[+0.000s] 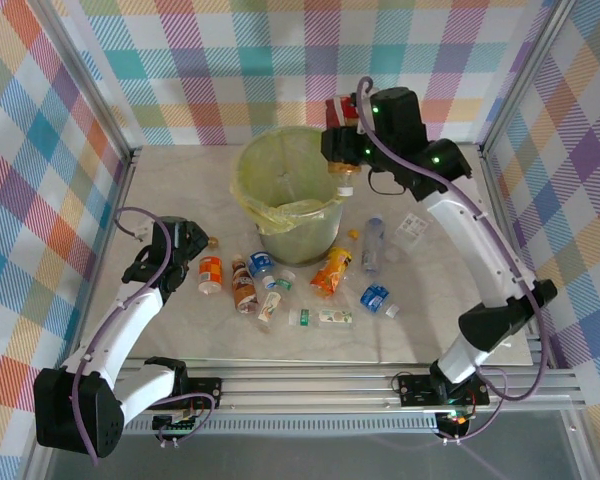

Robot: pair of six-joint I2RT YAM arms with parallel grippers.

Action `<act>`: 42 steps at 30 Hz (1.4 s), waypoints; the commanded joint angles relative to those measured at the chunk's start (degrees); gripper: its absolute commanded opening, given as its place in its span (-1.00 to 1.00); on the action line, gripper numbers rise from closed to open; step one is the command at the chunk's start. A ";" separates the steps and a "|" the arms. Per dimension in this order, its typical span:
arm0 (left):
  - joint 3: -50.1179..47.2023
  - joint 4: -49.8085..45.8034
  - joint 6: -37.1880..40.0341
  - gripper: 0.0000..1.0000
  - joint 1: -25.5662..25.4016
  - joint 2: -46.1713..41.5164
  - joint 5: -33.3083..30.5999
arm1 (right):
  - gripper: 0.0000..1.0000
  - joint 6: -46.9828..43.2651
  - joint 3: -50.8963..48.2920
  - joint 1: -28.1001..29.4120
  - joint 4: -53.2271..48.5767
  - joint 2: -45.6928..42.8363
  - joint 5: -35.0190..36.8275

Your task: Put the plastic bottles in the bin

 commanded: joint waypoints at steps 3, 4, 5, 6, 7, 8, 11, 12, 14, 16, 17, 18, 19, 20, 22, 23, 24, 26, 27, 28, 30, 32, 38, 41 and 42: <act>-0.78 0.91 -1.14 1.00 1.00 -0.67 0.51 | -0.02 -1.40 7.12 0.86 1.82 5.34 -2.63; -0.85 0.89 -1.08 1.00 0.96 -0.83 0.63 | -0.02 -1.41 8.37 0.91 1.73 6.38 -3.02; -0.96 0.90 -1.12 1.00 0.95 -0.98 0.71 | -0.02 -1.44 9.53 1.04 1.72 7.74 -3.42; -1.07 0.85 -1.17 1.00 1.00 -1.09 0.76 | -0.02 -1.49 10.78 1.17 1.64 9.10 -3.79; -1.09 0.91 -1.27 1.00 1.03 -1.26 0.86 | -0.02 -1.63 11.85 1.26 1.61 10.25 -4.19; -1.18 0.87 -1.33 1.00 1.07 -1.36 0.85 | -0.02 -1.91 12.82 1.39 1.70 11.65 -4.59; -1.42 0.91 -1.33 1.00 1.05 -1.79 0.87 | -0.02 -2.63 16.01 1.71 1.97 15.78 -5.98; -1.41 0.91 -1.34 1.00 1.09 -1.81 0.82 | -0.02 -2.66 17.48 1.87 1.59 17.34 -6.25; -1.40 0.99 -1.38 1.00 1.08 -1.74 0.90 | -0.02 -3.07 20.38 2.14 0.36 20.33 -6.99; -1.40 0.99 -1.36 1.00 1.08 -1.65 0.93 | -0.02 -3.20 22.67 2.40 -1.05 22.79 -7.55; -1.43 1.04 -1.31 1.00 1.09 -1.58 0.86 | -0.02 -3.26 23.31 2.64 -1.38 23.94 -7.87; -1.45 1.12 -1.33 1.00 1.06 -1.42 0.77 | -0.02 -3.35 23.47 2.84 -1.45 24.62 -8.06; -1.41 1.18 -1.33 1.00 1.09 -1.26 0.77 | -0.02 -3.30 23.49 3.01 -1.45 25.27 -8.19; -1.42 1.35 -1.33 1.00 1.09 -1.10 0.85 | -0.02 -3.39 23.49 3.14 -1.54 25.85 -8.47; -1.47 1.57 -1.36 1.00 1.15 -0.79 1.17 | -0.02 -3.41 23.49 3.32 -1.79 26.95 -8.60; -1.47 1.61 -1.39 1.00 1.14 -0.60 1.32 | -0.02 -3.44 23.49 3.53 -1.93 27.46 -8.74; -1.45 1.61 -1.40 1.00 1.17 -0.52 1.25 | -0.02 -3.52 23.44 3.63 -2.09 27.96 -8.81; -1.40 1.61 -1.42 1.00 1.17 -0.53 1.30 | -0.02 -3.76 23.48 3.81 -2.58 28.83 -8.85; -1.44 1.57 -1.40 1.00 1.16 -0.51 1.26 | -0.02 -3.92 23.38 4.02 -2.85 29.33 -8.78; -1.40 1.57 -1.40 1.00 1.17 -0.63 1.25 | -0.02 -4.01 23.27 4.16 -3.03 29.67 -8.80; -1.44 1.42 -1.39 1.00 1.17 -0.89 1.30 | -0.02 -4.25 22.98 4.42 -3.38 30.40 -8.67; -1.46 1.35 -1.34 1.00 1.17 -1.04 1.11 | -0.02 -4.48 22.42 4.63 -3.54 30.94 -8.64; -1.22 1.18 -1.11 1.00 1.17 -1.49 0.93 | 0.00 -4.84 19.88 4.85 -3.89 31.61 -8.35; -1.18 1.16 -1.07 1.00 1.26 -1.44 0.95 | 0.01 -4.93 18.61 4.91 -4.09 31.83 -8.29; -1.14 1.12 -1.07 1.00 1.26 -1.33 1.02 | 0.01 -4.90 18.25 4.90 -4.08 31.87 -8.34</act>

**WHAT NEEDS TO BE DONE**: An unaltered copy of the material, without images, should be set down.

**ANSWER SPACE**:
[+0.000s] 

Robot: pair of six-joint I2RT YAM arms with parallel grippers.

Action `<act>`: 42 steps at 30 Hz (1.4 s), waypoints; the commanded joint angles relative to those measured at the chunk's start (degrees); gripper: its absolute commanded opening, given as its place in its span (-1.00 to 1.00); on the action line, gripper numbers rise from closed to open; step one is the command at the chunk's start. A ";" separates the steps and a "|" the arms. Per dimension in this order, its typical span:
arm0 (left):
  - joint 3: -50.1179..47.2023
  - joint 4: -49.8085..45.8034
  - joint 6: -37.1880..40.0341
  - gripper: 0.0000..1.0000
  - joint 1: -25.5662..25.4016
  - joint 2: -46.1713..41.5164
  - joint 5: -33.3083..30.5999
arm1 (right):
  - gripper: 0.0000..1.0000
  - joint 6: -46.9828..43.2651
  - joint 3: -50.8963..48.2920
  - joint 1: -28.1001..29.4120
  - joint 4: -53.2271..48.5767
  - joint 2: -45.6928..42.8363
  - joint 5: -35.0190..36.8275

Your task: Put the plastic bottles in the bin

 commanded: joint waypoints at steps 3, 4, 5, 6, 7, 8, 11, 12, 14, 16, 17, 18, 19, 20, 22, 23, 24, 26, 27, 28, 30, 32, 38, 41 and 42: <act>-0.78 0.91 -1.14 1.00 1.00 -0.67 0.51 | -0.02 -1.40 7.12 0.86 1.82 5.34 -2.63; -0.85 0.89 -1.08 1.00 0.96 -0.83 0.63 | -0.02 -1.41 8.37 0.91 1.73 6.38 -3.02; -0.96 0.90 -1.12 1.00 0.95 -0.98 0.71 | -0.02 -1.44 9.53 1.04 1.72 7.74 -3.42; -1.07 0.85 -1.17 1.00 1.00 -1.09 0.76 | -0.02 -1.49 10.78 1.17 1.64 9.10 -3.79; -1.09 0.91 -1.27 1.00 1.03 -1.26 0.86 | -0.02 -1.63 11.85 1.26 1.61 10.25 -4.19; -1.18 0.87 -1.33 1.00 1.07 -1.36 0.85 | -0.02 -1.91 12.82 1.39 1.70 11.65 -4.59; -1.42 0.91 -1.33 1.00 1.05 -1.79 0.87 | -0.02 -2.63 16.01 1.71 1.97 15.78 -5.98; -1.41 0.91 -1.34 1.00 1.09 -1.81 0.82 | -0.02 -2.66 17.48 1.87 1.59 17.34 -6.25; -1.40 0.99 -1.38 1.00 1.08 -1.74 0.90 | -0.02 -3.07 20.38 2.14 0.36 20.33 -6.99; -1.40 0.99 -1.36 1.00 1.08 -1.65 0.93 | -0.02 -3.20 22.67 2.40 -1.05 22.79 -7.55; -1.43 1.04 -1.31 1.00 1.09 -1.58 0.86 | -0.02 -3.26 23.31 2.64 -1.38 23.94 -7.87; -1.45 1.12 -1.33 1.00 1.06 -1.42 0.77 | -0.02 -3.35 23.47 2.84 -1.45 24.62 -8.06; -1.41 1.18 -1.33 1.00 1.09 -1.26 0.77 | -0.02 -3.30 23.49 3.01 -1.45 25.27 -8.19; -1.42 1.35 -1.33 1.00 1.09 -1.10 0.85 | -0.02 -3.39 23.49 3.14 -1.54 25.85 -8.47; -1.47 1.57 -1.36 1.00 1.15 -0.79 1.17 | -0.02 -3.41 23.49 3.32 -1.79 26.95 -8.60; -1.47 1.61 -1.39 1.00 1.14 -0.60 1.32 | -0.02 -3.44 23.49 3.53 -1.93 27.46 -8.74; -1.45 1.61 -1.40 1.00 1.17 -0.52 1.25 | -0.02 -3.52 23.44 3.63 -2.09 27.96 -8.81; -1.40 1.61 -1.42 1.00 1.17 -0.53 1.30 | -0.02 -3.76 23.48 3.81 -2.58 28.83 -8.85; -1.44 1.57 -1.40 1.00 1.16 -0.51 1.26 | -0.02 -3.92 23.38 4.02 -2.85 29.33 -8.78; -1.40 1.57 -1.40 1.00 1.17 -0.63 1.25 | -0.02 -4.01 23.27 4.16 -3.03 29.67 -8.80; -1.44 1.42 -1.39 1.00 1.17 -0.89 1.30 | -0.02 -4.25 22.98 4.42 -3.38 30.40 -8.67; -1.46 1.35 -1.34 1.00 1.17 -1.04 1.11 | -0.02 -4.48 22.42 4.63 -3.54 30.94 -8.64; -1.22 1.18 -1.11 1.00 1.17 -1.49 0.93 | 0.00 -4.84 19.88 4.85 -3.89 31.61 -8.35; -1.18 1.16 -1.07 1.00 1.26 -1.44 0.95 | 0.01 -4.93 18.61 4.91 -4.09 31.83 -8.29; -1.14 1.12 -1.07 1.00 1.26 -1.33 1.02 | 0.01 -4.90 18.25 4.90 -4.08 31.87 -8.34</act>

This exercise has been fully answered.